- **Your objective**
Your task is to copy the lines of the data below from the line holding "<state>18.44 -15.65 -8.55" through the line holding "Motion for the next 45", inclusive, exactly and with nothing added.

[Opening The input section]

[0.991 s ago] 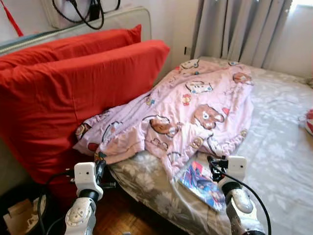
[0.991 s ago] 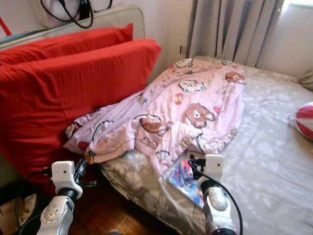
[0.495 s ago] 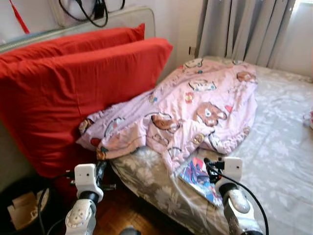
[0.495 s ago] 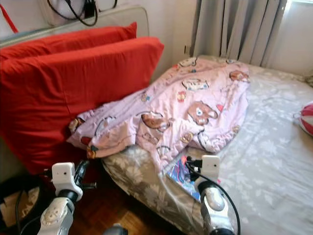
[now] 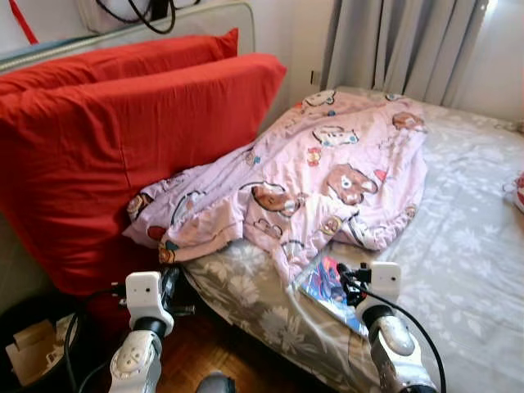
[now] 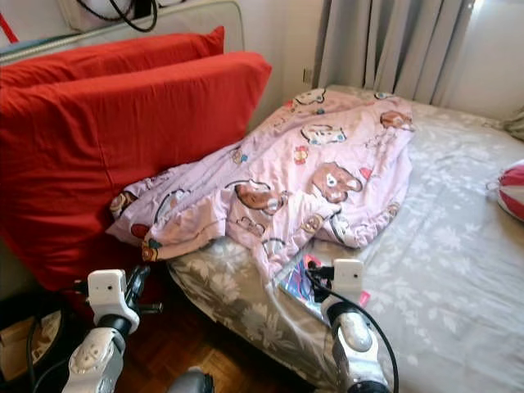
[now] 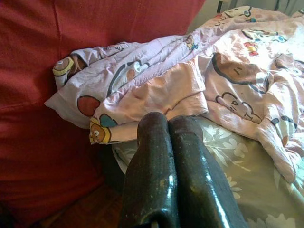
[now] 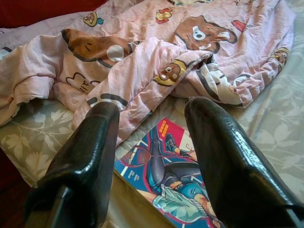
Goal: Clean up the room
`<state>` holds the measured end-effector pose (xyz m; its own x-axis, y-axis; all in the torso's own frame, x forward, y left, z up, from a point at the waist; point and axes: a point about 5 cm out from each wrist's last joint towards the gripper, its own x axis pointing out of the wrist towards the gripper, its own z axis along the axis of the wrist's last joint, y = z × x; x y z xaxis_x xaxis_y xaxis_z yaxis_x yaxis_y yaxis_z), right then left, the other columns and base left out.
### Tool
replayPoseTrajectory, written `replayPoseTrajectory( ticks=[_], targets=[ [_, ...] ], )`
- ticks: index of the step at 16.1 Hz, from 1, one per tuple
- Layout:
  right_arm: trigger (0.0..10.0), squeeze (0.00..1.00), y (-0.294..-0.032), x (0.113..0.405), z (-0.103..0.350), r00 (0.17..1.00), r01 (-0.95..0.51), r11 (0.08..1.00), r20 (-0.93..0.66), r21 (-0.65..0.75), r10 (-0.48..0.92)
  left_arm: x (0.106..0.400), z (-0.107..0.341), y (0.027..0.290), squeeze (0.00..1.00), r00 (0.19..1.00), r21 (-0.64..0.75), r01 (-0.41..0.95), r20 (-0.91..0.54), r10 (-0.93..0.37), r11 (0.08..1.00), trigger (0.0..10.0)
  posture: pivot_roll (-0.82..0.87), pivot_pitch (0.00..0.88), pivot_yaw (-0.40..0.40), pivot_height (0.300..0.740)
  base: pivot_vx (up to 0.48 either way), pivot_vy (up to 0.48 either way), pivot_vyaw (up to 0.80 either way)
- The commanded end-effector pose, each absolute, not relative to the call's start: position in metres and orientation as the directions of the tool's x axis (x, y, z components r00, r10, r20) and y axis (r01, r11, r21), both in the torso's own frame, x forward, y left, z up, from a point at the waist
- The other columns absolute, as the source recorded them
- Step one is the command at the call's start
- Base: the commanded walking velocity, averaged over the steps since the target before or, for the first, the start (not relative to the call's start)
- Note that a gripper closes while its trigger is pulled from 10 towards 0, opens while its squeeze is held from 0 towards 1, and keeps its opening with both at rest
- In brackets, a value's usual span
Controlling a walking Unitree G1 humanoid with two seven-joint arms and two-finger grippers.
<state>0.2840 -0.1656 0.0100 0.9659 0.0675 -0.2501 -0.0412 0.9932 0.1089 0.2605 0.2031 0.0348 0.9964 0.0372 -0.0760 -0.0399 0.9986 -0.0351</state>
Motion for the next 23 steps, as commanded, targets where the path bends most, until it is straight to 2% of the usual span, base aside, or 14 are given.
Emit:
replayPoseTrajectory(
  ticks=[1,23],
  targets=[
    [10.0,0.0,-0.1636,0.2857,0.0115,0.966,-0.049,0.993,-0.247,0.106,0.074,0.2607,0.0356,0.2045,0.0,0.996,-0.032,-0.04,-0.08,0.038,0.999,10.0,0.06,0.0,0.026,0.647,0.0,0.0,0.0],
    [10.0,0.0,-0.1588,0.2796,0.0025,0.95,-0.083,0.988,-0.289,0.129,0.118,0.2606,0.0341,0.2,0.0,0.996,-0.038,-0.021,-0.09,0.018,0.999,10.0,0.05,0.0,0.03,0.634,0.0,0.0,0.0]
  ],
)
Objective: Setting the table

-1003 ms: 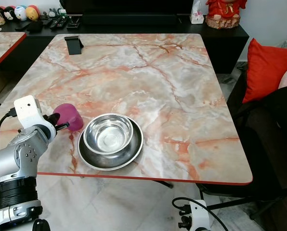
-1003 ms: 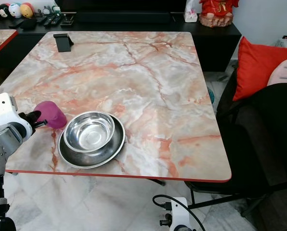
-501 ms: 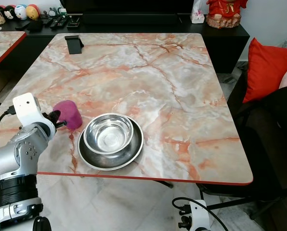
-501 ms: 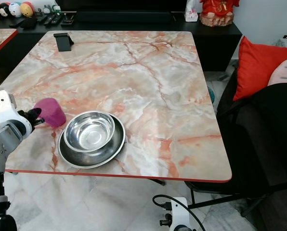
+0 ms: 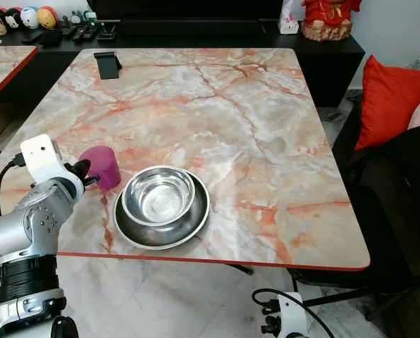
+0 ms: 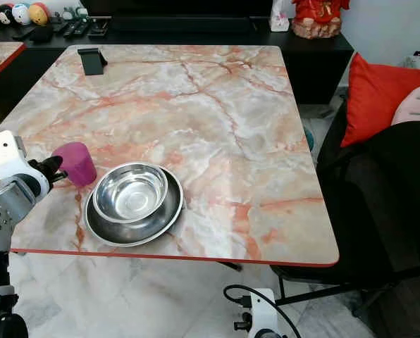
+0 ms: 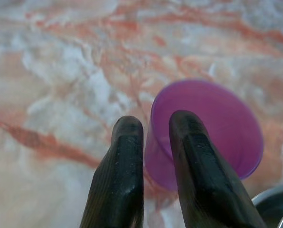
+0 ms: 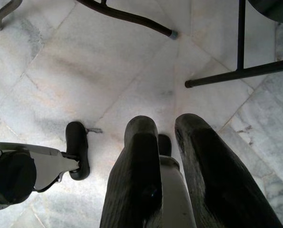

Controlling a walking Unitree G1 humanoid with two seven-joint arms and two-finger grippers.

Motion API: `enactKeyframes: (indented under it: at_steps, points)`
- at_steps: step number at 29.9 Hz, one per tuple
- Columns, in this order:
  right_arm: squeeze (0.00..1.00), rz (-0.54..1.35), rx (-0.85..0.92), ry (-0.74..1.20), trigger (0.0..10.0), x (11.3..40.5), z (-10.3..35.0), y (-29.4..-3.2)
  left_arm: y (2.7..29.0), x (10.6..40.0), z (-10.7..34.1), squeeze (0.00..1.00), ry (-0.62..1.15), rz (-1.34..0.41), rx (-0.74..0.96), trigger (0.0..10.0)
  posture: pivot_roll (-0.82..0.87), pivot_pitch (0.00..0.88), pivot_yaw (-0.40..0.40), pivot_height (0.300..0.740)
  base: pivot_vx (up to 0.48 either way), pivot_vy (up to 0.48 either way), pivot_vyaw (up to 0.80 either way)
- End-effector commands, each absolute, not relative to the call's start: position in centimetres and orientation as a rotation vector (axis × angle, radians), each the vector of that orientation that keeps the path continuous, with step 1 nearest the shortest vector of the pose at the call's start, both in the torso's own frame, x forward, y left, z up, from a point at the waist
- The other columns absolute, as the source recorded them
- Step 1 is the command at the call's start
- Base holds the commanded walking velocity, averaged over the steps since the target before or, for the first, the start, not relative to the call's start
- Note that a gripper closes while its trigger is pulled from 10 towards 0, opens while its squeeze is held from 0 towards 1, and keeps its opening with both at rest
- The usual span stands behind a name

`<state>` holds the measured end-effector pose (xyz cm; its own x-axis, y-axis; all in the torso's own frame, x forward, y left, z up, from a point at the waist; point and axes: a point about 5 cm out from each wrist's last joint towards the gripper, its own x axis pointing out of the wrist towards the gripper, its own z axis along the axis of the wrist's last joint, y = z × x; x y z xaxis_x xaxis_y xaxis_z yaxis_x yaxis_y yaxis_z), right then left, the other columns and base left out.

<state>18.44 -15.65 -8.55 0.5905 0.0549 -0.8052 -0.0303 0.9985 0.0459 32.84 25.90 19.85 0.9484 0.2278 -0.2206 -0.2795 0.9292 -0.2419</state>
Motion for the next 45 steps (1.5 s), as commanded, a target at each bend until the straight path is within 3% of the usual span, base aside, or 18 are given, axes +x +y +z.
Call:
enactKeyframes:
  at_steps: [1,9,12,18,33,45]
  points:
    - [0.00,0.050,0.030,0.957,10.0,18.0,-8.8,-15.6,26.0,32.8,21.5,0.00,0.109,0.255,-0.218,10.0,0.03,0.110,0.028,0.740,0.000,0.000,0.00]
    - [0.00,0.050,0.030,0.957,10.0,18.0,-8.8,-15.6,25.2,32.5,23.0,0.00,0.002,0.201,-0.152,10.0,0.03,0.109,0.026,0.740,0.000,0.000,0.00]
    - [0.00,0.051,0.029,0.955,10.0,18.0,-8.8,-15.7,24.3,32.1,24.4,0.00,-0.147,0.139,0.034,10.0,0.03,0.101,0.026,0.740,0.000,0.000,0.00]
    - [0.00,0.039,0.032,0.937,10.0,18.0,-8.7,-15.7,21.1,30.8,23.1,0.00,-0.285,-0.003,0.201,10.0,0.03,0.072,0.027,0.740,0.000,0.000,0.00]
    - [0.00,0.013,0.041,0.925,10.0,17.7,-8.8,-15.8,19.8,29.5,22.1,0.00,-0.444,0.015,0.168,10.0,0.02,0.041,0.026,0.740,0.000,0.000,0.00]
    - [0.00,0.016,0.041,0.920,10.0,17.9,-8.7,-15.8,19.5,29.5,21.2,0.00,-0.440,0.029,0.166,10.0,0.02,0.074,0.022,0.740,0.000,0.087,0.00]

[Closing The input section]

- **Answer space**
<state>18.44 -15.65 -8.55 0.5905 0.0549 -0.8052 -0.0303 0.9985 0.0459 32.84 25.90 19.85 0.9484 0.2278 -0.2206 -0.2795 0.9292 -0.2419</state>
Motion for the next 45 steps (1.5 s), as commanded, a target at each bend until the straight path is within 3% of the usual span, base aside, or 18 are given, axes +x +y +z.

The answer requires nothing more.